Scientific classification
- Kingdom: Plantae
- Clade: Tracheophytes
- Clade: Angiosperms
- Clade: Eudicots
- Clade: Rosids
- Order: Malpighiales
- Family: Salicaceae
- Genus: Salix
- Species: S. glabra
- Binomial name: Salix glabra Scop.

= Salix glabra =

- Authority: Scop.
- Conservation status: LC

Shrub in the genus of willows

Salix glabra, the smooth willow, is a small shrub from the willow genus (Salix). It is found in the mountainous areas of several European countries.

==Description==
The smooth willow is a shrub that reaches heights of up to 1.5 meters. All parts of the plant are bare. The bare wood shows short, scattered welts. The bark of the thick branches and twigs is bare and red-brown.
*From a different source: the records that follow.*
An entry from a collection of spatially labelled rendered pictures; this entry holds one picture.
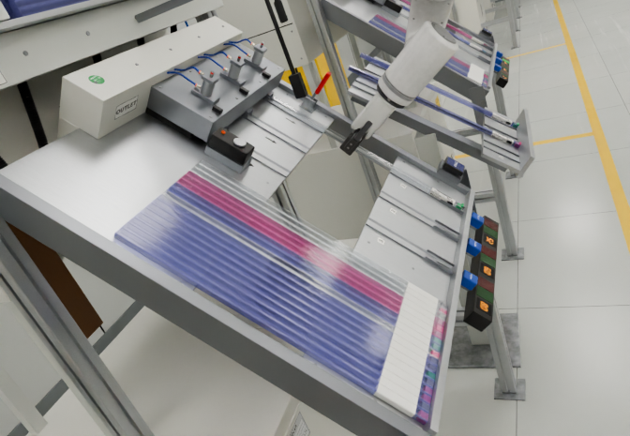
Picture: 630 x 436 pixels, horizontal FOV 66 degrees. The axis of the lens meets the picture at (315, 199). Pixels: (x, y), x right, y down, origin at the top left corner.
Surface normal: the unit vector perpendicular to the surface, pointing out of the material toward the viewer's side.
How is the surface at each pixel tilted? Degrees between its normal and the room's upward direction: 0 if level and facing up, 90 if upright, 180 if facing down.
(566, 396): 0
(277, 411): 0
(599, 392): 0
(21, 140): 90
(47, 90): 90
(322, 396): 90
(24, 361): 90
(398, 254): 45
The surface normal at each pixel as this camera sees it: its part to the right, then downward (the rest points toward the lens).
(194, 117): -0.33, 0.50
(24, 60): 0.88, -0.14
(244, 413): -0.33, -0.86
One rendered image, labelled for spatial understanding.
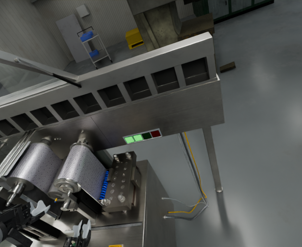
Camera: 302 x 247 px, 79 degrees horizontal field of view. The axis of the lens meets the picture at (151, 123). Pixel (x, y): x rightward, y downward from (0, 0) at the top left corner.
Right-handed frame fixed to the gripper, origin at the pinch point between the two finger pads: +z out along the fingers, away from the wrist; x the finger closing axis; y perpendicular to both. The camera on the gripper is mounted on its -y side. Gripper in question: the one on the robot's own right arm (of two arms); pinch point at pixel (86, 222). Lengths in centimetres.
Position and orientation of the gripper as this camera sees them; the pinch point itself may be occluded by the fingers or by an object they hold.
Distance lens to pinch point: 117.1
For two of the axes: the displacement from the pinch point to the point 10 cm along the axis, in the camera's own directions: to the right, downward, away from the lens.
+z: 0.3, -6.6, 7.5
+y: -3.3, -7.1, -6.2
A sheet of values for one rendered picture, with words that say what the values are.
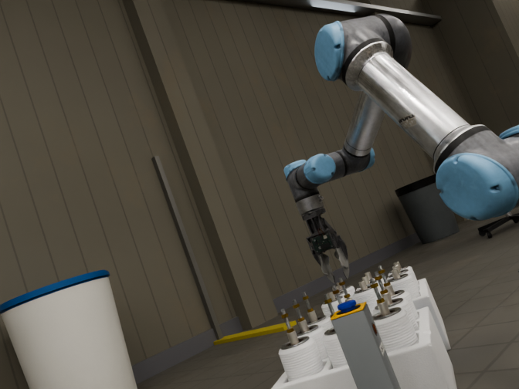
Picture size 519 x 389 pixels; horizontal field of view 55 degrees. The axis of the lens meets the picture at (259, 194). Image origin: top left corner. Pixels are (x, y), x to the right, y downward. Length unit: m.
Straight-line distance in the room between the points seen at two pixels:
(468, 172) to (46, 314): 2.29
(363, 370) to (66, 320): 1.95
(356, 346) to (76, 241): 2.77
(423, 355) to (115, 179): 3.03
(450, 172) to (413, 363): 0.48
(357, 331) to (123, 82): 3.53
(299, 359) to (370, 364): 0.25
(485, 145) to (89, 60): 3.67
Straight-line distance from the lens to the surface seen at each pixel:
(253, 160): 4.71
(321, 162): 1.33
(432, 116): 0.94
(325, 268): 1.47
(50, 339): 2.78
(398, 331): 1.20
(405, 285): 1.74
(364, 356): 1.05
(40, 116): 3.87
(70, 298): 2.77
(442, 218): 5.69
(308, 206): 1.43
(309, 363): 1.26
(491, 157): 0.87
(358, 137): 1.34
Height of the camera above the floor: 0.47
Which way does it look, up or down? 7 degrees up
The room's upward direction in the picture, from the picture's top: 21 degrees counter-clockwise
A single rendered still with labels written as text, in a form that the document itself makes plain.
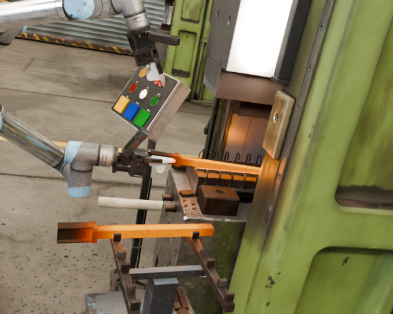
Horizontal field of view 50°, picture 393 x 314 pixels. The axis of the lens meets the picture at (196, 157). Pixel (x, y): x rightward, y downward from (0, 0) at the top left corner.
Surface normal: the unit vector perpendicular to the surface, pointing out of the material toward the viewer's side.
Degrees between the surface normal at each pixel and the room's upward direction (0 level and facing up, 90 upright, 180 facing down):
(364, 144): 89
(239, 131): 90
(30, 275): 0
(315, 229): 90
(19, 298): 0
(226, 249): 90
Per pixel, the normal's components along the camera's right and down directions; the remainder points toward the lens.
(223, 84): 0.18, 0.40
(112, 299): 0.18, -0.91
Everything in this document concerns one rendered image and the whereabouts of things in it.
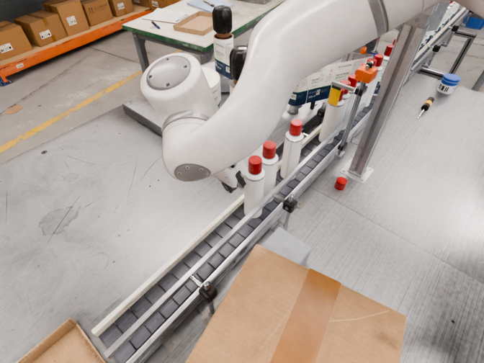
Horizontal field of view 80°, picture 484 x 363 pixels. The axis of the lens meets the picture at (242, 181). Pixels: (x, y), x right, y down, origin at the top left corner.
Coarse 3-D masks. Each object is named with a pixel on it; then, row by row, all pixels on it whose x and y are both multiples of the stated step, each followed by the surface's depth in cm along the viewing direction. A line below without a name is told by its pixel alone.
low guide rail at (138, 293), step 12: (312, 132) 102; (240, 204) 82; (192, 240) 72; (180, 252) 70; (168, 264) 68; (156, 276) 66; (144, 288) 64; (132, 300) 62; (120, 312) 61; (108, 324) 60
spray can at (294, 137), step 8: (296, 120) 78; (296, 128) 77; (288, 136) 80; (296, 136) 79; (288, 144) 81; (296, 144) 80; (288, 152) 83; (296, 152) 82; (288, 160) 85; (296, 160) 85; (288, 168) 87
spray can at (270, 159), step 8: (264, 144) 71; (272, 144) 71; (264, 152) 72; (272, 152) 71; (264, 160) 73; (272, 160) 73; (264, 168) 74; (272, 168) 74; (272, 176) 77; (264, 184) 79; (272, 184) 79; (264, 192) 81; (272, 200) 85
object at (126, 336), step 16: (336, 128) 96; (320, 144) 90; (304, 160) 85; (288, 176) 81; (272, 192) 77; (256, 208) 73; (240, 224) 70; (224, 240) 67; (208, 256) 64; (192, 272) 62; (176, 288) 59; (160, 304) 57; (144, 320) 55; (128, 336) 53; (112, 352) 51
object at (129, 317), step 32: (352, 128) 112; (320, 160) 98; (288, 192) 88; (224, 224) 80; (256, 224) 80; (192, 256) 73; (224, 256) 73; (160, 288) 67; (192, 288) 67; (128, 320) 63; (160, 320) 63; (128, 352) 58
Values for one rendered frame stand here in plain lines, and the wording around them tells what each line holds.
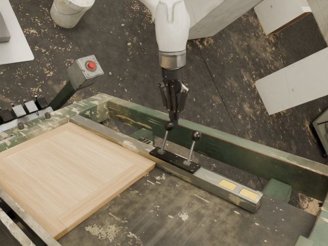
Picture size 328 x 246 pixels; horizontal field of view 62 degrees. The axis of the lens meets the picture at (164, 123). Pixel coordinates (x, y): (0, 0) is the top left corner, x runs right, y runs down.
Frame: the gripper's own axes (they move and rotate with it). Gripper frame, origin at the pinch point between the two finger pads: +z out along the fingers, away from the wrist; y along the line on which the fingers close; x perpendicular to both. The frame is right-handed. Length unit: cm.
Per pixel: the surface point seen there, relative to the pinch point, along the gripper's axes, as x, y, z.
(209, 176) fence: 8.7, -21.1, 11.4
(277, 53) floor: -466, 113, 89
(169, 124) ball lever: 4.2, -1.2, 0.1
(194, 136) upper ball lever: 5.1, -12.9, 0.6
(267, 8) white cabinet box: -462, 143, 9
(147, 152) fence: 10.4, 5.3, 11.5
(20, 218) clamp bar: 57, 9, 9
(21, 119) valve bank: 26, 77, 12
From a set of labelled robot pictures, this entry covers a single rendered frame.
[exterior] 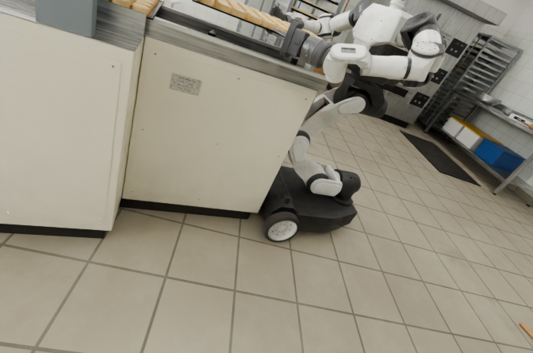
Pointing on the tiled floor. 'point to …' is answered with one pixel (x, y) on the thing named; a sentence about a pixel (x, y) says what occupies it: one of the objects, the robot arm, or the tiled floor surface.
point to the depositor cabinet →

The alternate leaves are arranged in a petiole and a leaf blade. The simple, bald leaf blade is 4 to 6 centimeters long and 1.5 to 2.5 centimeters wide and elliptical or ovate to elongated with a blunt to pointed end, a rounded to wedge-shaped base and a glandular serrate edge. The upper side of the leaf is dark green and very shiny, the underside is whitish and has a thick wax coating. The leaf veins stand out clearly. The stipules are poorly developed.

The smooth willow flowers from May to June just before the leaves shoot. The short inflorescence stem is covered with leaves. The kitten-shaped inflorescences are elliptical with a length of up to 7 centimeters. The bracts of male flowers are monochrome, female flowers are two-colored and bearded at the tip and have a broad nectar gland . Male flowers have two stamens hairy at the base with initially purple-red, later yellow-discolored anthers. The ovary of female flowers is stalked and glabrous. The extended stylus ends in a short and split scar.
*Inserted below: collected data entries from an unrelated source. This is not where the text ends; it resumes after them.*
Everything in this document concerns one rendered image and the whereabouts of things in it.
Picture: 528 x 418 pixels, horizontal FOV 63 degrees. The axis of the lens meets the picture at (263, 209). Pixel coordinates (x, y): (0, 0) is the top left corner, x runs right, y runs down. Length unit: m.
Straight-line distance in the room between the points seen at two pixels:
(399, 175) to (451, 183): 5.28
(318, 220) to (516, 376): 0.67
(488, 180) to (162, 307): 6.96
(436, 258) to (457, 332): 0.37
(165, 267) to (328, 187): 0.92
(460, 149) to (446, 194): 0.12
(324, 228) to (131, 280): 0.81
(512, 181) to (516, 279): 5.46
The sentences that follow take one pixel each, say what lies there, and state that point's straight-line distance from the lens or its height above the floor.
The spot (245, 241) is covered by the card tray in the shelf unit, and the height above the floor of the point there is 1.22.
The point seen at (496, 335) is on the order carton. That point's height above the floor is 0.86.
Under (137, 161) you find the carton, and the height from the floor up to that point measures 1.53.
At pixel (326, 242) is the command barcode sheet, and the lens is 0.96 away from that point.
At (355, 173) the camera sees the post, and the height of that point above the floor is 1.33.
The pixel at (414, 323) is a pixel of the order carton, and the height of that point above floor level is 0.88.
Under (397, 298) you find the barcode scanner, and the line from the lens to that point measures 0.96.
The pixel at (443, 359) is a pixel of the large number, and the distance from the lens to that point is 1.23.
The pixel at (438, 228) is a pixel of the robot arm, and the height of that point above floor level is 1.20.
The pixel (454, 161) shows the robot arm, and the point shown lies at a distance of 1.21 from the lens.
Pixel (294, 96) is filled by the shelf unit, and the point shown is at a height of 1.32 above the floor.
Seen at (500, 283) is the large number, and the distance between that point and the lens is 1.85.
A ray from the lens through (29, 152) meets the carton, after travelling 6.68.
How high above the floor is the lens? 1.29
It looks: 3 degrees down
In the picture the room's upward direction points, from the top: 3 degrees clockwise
The number of chromosomes is 2n = 76 or 114.

==Habitat and distribution==
The natural distribution area is in Europe in Austria, Southern Germany, eastern Switzerland, Slovenia, Croatia, Bosnia, and in Northern Italy.

The smooth willow grows in the mountains in cool, moist forests on weakly acidic to alkaline, humus to sandy-loamy, nutrient-rich soils in sunny to light-shaded, cool and winter cold locations and is frost hardy. It likes to grow on dolomite. It is a character species of Salicetum glabrae from the association Salicion waldsteininanae. The distribution area is assigned to winter hardiness zone 4 with mean annual minimum temperatures of −34.4 to −28.9 °C (−30 to −20 °F).

==Clarification==
The first publication of Salix glabra was made in 1772 by Giovanni Antonio Scopoli. The specific epithet glabra is Latin for "smooth" or "bald".